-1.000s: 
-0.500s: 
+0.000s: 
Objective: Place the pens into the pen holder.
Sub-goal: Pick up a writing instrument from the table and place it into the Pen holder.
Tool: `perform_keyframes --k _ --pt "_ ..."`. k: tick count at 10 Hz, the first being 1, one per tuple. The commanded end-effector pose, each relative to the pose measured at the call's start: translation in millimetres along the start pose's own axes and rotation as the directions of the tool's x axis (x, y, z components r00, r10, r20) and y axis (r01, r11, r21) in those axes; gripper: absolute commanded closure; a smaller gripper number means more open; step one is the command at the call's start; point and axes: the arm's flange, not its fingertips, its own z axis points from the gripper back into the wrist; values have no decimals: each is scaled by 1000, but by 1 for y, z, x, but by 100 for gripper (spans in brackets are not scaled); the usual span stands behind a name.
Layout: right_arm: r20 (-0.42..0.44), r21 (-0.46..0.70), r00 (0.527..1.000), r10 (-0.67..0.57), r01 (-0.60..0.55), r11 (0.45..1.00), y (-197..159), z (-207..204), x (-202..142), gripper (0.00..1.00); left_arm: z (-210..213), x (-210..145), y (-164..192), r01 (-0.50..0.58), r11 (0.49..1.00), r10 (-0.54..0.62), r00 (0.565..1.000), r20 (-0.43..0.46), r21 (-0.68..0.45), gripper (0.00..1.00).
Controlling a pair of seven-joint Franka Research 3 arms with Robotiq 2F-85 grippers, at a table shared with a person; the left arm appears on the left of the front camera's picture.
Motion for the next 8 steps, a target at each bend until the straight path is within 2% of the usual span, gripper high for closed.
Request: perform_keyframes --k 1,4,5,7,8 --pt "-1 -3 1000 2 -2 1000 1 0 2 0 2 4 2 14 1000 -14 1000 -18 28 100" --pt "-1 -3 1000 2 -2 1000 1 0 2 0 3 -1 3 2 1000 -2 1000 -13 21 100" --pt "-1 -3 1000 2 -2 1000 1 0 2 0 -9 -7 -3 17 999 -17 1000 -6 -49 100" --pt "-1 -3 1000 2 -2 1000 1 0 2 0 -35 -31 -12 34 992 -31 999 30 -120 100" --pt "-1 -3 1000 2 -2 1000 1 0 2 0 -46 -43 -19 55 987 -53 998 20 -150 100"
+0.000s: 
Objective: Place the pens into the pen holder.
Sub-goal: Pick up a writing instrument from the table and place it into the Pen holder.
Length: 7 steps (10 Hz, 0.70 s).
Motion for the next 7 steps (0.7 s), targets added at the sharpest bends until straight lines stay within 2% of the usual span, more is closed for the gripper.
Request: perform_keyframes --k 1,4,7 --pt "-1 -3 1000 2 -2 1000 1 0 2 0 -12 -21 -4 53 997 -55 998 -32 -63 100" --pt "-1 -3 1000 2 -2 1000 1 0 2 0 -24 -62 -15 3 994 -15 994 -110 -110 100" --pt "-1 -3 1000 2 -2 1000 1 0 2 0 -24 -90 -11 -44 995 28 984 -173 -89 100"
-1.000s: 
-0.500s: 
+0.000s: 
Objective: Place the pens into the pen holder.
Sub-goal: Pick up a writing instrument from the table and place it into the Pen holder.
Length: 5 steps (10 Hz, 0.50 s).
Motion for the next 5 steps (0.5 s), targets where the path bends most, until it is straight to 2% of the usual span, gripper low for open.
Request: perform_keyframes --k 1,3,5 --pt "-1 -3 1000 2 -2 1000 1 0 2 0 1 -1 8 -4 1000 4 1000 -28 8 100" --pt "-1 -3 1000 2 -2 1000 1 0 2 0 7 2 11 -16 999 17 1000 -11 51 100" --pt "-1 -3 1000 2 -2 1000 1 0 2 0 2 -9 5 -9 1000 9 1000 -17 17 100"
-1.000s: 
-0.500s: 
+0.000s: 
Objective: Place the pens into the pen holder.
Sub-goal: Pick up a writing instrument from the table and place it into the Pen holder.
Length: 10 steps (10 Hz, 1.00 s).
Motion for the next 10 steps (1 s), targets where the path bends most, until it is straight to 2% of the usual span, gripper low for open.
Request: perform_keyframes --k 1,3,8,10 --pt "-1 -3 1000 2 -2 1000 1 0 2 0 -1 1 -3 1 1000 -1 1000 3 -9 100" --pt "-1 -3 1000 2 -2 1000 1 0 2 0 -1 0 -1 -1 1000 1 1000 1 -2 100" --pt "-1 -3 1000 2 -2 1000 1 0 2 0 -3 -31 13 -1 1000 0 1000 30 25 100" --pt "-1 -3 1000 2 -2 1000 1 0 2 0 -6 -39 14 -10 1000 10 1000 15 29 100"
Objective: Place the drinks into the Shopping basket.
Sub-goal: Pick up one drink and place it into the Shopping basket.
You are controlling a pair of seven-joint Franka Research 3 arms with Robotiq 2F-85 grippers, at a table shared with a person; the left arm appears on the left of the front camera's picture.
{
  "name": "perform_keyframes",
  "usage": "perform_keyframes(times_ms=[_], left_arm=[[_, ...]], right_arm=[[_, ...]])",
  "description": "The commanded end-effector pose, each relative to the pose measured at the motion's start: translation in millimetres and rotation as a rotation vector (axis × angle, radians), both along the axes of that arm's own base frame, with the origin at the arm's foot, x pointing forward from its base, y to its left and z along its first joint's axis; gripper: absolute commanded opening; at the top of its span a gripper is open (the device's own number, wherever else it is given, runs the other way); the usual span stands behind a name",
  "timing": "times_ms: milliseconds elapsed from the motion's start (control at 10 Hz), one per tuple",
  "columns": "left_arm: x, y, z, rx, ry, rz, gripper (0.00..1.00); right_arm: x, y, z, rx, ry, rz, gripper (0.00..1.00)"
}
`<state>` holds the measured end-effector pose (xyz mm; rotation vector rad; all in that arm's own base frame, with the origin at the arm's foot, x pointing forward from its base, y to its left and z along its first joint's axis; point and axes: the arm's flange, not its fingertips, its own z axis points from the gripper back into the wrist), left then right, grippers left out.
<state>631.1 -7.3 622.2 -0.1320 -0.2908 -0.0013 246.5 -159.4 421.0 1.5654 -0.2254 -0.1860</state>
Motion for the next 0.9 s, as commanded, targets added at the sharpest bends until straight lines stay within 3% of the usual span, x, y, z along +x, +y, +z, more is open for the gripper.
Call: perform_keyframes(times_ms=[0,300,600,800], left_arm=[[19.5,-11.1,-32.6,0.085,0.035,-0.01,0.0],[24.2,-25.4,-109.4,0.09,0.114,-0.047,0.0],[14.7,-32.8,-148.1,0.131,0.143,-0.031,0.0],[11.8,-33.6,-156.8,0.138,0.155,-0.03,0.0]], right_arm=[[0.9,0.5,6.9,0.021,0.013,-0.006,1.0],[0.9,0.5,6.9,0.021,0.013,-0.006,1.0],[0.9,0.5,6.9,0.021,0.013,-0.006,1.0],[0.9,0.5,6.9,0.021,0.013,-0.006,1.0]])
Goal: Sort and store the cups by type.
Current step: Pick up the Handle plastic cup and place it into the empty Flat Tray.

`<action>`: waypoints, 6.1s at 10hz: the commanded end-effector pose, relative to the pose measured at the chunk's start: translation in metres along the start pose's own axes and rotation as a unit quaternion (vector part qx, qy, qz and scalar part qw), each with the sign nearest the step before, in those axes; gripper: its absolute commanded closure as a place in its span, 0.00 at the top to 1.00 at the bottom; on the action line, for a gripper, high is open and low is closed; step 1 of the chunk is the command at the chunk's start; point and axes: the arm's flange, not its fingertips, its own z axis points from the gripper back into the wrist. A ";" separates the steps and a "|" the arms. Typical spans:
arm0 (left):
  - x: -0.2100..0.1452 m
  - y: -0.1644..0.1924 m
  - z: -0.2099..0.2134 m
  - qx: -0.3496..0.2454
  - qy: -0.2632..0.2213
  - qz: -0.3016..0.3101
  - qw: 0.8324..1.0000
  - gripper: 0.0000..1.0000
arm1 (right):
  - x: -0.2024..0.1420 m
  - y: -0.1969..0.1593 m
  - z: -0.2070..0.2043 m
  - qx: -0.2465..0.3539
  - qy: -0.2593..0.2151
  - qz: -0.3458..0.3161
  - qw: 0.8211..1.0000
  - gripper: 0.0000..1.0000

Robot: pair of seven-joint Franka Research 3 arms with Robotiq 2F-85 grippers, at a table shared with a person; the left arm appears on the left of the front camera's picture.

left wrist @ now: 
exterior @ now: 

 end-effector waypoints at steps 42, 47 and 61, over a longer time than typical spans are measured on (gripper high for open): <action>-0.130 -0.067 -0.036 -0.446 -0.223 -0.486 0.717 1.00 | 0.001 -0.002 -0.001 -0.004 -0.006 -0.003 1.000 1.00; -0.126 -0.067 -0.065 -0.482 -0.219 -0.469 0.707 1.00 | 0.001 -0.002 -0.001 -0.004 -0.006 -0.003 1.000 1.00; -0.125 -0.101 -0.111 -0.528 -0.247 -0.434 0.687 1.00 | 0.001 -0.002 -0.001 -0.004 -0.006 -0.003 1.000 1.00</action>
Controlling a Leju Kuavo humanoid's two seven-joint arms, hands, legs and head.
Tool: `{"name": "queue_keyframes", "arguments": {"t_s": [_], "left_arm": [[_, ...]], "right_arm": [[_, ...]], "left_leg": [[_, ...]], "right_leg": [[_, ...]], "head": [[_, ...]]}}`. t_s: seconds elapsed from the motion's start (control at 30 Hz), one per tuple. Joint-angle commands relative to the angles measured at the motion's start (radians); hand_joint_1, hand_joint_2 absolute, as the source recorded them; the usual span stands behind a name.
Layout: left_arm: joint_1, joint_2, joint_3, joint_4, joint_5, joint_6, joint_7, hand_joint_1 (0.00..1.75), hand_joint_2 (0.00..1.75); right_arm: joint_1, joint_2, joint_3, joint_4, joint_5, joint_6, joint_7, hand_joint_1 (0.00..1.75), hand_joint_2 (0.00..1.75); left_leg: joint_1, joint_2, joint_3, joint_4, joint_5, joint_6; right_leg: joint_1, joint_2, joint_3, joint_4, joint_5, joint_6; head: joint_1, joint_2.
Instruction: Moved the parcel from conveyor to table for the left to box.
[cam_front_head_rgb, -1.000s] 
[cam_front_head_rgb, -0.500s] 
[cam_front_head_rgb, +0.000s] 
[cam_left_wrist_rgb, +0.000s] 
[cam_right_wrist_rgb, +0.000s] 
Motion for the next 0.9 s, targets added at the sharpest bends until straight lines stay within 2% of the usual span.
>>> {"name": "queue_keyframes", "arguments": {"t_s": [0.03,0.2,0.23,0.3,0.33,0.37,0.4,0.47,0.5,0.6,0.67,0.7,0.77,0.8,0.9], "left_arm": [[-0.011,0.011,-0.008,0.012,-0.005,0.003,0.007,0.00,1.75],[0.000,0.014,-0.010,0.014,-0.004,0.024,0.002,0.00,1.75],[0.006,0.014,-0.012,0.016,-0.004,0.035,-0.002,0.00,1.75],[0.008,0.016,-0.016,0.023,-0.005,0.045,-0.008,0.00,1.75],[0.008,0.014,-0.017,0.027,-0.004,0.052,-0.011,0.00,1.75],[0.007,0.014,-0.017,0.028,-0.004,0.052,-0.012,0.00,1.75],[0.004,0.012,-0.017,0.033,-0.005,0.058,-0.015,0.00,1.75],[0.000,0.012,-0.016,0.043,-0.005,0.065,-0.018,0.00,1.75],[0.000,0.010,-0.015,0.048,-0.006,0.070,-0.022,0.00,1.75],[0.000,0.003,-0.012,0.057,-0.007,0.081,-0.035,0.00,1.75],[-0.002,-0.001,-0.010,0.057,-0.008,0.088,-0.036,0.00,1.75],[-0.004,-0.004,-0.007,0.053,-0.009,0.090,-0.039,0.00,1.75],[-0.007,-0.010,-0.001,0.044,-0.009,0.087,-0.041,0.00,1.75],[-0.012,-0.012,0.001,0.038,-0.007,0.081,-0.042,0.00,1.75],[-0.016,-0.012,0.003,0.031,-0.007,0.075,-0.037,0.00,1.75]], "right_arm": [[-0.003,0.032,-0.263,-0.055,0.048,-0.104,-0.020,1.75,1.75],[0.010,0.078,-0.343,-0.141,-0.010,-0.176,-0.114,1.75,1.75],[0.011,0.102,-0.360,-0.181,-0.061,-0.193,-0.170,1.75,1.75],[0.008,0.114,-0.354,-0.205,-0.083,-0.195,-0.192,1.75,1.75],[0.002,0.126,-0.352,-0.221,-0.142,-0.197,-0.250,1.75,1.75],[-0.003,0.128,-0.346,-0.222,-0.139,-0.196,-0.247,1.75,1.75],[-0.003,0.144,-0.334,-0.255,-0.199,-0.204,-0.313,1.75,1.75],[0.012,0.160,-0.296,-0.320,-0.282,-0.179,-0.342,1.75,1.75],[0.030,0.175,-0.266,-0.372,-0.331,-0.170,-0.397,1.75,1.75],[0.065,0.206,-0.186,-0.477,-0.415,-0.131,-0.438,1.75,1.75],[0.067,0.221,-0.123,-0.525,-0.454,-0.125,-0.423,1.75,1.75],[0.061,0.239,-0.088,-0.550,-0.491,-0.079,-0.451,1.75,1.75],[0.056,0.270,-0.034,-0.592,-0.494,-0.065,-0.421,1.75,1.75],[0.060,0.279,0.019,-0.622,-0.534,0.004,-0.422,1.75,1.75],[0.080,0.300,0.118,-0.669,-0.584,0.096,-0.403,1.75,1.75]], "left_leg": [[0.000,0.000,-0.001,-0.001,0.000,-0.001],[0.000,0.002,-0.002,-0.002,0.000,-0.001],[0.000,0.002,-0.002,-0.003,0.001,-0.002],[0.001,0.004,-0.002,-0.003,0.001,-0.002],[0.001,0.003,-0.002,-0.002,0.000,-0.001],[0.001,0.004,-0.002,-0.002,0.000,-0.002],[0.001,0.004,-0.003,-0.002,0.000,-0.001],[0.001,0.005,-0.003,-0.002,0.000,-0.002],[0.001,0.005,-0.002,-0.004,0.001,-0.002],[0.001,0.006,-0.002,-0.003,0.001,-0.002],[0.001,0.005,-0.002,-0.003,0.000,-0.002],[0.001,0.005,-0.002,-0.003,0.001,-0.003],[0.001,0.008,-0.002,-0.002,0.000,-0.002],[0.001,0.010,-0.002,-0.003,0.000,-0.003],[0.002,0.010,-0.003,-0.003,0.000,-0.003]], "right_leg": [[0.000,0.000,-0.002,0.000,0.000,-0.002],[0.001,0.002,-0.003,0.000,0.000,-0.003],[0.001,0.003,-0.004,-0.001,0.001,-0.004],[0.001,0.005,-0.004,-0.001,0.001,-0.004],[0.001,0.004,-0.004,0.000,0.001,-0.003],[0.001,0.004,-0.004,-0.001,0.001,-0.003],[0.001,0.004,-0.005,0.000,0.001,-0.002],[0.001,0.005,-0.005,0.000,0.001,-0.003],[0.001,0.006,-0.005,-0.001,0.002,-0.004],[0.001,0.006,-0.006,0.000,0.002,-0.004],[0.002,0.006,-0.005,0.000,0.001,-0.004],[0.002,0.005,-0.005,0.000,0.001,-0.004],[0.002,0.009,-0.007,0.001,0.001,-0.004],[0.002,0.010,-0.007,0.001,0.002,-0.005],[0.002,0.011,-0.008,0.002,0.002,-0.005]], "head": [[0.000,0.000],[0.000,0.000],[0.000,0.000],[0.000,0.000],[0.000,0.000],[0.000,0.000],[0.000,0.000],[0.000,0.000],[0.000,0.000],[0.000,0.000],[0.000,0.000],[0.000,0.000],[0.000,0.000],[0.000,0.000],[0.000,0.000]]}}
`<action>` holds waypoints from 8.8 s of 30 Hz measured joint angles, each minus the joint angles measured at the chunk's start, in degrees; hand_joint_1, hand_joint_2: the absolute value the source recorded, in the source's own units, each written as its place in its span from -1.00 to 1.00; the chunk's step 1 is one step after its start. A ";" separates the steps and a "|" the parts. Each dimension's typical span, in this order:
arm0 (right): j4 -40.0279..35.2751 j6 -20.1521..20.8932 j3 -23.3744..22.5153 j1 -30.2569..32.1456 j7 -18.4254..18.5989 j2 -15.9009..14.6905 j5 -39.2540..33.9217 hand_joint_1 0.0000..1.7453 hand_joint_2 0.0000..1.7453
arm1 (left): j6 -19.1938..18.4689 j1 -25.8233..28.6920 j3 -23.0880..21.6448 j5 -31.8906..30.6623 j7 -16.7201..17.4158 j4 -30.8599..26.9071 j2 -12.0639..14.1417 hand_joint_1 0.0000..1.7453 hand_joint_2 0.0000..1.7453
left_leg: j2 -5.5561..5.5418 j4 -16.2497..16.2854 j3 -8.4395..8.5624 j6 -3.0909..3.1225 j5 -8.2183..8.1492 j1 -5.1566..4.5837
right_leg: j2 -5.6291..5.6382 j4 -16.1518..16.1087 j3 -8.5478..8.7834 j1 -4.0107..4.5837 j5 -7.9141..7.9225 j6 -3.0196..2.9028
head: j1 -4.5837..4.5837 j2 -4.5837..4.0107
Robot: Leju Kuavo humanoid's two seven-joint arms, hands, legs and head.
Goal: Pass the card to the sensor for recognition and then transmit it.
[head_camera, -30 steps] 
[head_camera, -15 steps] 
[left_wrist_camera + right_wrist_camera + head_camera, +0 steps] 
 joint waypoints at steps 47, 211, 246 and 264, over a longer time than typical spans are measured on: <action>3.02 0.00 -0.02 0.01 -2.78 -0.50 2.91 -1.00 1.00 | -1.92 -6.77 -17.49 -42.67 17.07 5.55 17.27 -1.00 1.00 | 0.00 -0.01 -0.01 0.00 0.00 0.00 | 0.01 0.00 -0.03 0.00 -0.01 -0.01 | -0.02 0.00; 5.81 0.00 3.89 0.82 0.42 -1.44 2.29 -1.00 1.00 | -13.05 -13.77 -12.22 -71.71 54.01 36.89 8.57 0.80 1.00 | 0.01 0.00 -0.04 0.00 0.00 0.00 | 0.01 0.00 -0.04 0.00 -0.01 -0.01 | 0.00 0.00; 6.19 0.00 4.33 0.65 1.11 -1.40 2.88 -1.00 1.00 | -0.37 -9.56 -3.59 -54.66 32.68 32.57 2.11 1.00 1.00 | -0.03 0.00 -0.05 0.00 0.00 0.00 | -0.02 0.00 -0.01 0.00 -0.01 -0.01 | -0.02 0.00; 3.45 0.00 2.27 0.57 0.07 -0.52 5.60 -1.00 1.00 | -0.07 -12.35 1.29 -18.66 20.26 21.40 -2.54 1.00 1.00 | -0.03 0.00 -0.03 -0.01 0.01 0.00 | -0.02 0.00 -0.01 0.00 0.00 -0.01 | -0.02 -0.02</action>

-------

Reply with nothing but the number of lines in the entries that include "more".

» **RESULT FOR THIS TASK**
3